Good to know this winter: No restrictions on lift ticket sales, including daily passes ($89, with discounts of more than 40 percent for advanced purchase online), or group lessons ($100 to $175 with five-day or more advance booking). The two base-lodge restaurants will operate at 50 percent capacity.

Sugar Bowl

As Ikon and Epic passholders beeline past to other Tahoe-area resorts, a loyal Bay Area clientele veers off at Sugar Bowl atop Donner Summit, which relishes its independent ownership and attendant lack of crowding, as well as some of California’s deepest snowfall — 500 inches annually on average. Founded in 1939 (with the state’s first chairlift), the resort now offers modern amenities like five high-speed quads amid a backdrop of retro charm, including a small mid-mountain hotel reachable by gondola. The high-alpine terrain — 1,600 acres strung across four peaks — includes steeps on par with Tahoe’s best. Plus, the resort-owned Royal Gorge Nordic Center, North America’s largest cross-country area, has 140 kilometers of trails that start at the base of Sugar Bowl.
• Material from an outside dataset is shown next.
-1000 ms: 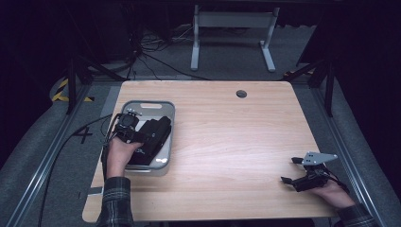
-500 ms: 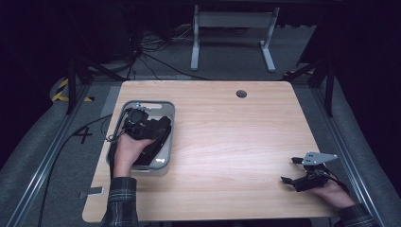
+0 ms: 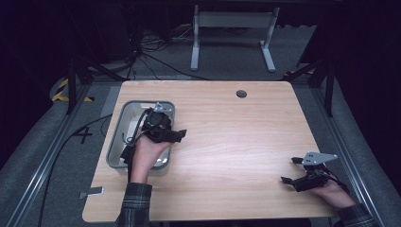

Good to know this winter: Season pass sales were curtailed early to limit traffic on the slopes while still allowing space for day skiers; a limited quantity of daily lift tickets (from $125), plus rentals ($49) and lessons (private only this season; $95 per hour, per person) must be purchased in advance online, at least three days before arrival for the latter two. The mid-mountain hotel (doubles from $169) will be open Thursday to Sunday nights only. All dining will be outdoors only, but on-mountain restaurants will be open for guests to warm up (in 15-minute increments when busy).

Schweitzer Mountain Resort

The state’s largest ski area, on 2,900 acres in northwest Idaho’s Selkirk Mountains, offers a buffet of terrain across two massive bowls — quad-burning groomers, well-pitched glades, plummeting chutes and more — plus summit-top views into three states and Canada. Better yet, powder stashes can last for days. Last winter two new lifts and seven new trails improved access and added intermediate runs in Outback Bowl.

Lodge slopeside in condos or stay in the vibrant, creative town of Sandpoint on Lake Pend Oreille, 11 miles away; next winter a 30-room boutique hotel will open on the mountain. The resort also operates 32 kilometers of Nordic trails, while outfitter Selkirk Powder offers guided snowcat skiing in a huge drainage on Schweitzer’s backside.

Good to know this winter: Daily lift tickets will be available through lodging packages at the mountain; otherwise, reserve them online ($89 to $95).